UK : l’aide au retour ... au travail

mercredi 11 mai 2005.par Philippe Ladame
 
Le gouvernement britannique encourage l’emploi des femmes dans le domaine scientifique.

Carol Robinson, membre de la Royal Society, est professeur de chimie biologique à l’université de Cambridge. Elle, qui a interrompu son activité professionnelle pendant huit années consacrées à sa famille, explique l’importance du soutien qu’il convient d’apporter aux femmes dans cette situation.

Aujourd’hui experte mondiale en spectrométie, elle témoigne : « Le plus difficile, avec cette interruption de huit ans, a été de m’adapter aux changements dans les technologies de l’information ».

« Le retour a aussi été difficile parce que je devais revenir à un niveau moindre que celui que mes contemporains avaient atteint comme chercheurs indépendants ».

« Pendant toute ma carrière j’ai bénéficié de soutien et d’accompagnement. Sans cela, je pense que, en de nombreuses occasions, j’aurais été tentée d’abandonner ».

Ces difficultés sont évoquées dans un article de BBC News sur le déficit de compétences dans les industries des sciences, de l’ingénierie et de la technologie.

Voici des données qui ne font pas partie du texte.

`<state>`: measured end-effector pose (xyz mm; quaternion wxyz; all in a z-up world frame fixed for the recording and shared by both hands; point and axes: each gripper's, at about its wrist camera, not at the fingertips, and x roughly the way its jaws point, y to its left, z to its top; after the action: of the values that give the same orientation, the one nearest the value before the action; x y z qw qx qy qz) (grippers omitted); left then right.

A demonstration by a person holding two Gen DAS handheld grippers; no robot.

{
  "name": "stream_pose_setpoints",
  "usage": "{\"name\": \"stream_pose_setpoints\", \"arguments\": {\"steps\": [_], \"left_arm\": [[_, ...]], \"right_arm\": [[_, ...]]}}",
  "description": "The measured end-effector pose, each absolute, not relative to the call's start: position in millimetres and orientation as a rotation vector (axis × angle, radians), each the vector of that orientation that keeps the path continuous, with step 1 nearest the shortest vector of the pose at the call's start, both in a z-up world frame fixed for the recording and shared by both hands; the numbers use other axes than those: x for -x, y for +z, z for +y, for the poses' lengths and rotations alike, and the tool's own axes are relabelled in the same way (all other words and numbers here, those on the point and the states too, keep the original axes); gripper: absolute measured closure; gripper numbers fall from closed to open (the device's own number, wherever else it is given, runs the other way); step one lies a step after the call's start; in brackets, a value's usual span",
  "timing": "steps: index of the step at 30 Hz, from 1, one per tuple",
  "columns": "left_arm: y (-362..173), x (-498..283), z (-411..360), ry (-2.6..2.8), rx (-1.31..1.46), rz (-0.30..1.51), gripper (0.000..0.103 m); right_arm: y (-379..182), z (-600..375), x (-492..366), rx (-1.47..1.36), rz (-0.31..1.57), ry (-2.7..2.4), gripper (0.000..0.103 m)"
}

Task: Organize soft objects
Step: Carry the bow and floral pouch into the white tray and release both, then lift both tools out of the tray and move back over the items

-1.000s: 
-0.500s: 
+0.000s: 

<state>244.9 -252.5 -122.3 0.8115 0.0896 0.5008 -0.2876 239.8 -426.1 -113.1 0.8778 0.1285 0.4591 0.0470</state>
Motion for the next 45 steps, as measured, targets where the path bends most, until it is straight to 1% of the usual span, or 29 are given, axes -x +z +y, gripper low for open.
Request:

Au Royaume-Uni on estime que près de 50.000 personnes n’utilisent pas les qualifications acquises dans ce domaine. Il s’agit, pour la plupart, de femmes qui ont interrompu leur activité professionnelle, généralement pour élever des enfants.

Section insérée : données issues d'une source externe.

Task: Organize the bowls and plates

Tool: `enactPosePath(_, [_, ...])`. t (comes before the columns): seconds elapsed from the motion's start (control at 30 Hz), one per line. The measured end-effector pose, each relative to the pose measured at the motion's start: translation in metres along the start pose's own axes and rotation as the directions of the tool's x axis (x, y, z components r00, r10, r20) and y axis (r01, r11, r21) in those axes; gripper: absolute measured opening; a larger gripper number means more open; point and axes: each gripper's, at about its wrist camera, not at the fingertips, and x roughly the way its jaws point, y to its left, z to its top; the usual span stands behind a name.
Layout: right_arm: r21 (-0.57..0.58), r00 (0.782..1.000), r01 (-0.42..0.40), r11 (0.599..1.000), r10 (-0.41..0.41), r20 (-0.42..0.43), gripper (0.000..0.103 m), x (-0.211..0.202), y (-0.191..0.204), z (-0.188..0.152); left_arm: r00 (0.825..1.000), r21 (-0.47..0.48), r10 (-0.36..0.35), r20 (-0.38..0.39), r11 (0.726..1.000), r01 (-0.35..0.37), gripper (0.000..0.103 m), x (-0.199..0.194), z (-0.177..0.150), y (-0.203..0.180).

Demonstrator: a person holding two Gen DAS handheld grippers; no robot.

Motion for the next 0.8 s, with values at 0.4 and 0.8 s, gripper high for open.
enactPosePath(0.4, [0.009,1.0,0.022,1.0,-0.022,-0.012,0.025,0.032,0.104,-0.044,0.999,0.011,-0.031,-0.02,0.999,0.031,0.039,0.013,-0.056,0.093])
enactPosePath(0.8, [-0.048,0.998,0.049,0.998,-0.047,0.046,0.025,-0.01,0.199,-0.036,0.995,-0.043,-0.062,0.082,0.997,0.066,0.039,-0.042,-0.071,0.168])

Selon BBC News, chaque année, 24.000 femmes ayant une formation scientifique reprennent un métier, mais seulement 8.000 d’entre elles, reprennent leur activité dans le domaine scientifique.

« Il s’agit d’un problème majeur pour les employeurs, mais aussi pour les femmes, qui peuvent ressentir de la frustration de ne pas utiliser pleinement leurs compétences et leurs capacités » explique Jane Butcher, directrice de la "Campagne pour le Retour".

Cette campagne, qui vise à aider 1.000 femmes chaque année à réinvestir les emplois pour lesquels elles ont été formées, a été fortement "boostée" par la promesse, en mars dernier, d’une subvention supplémentaire de 2 millions d’euros à l’initiative de la ministre britannique du Commerce et de l’Industrie.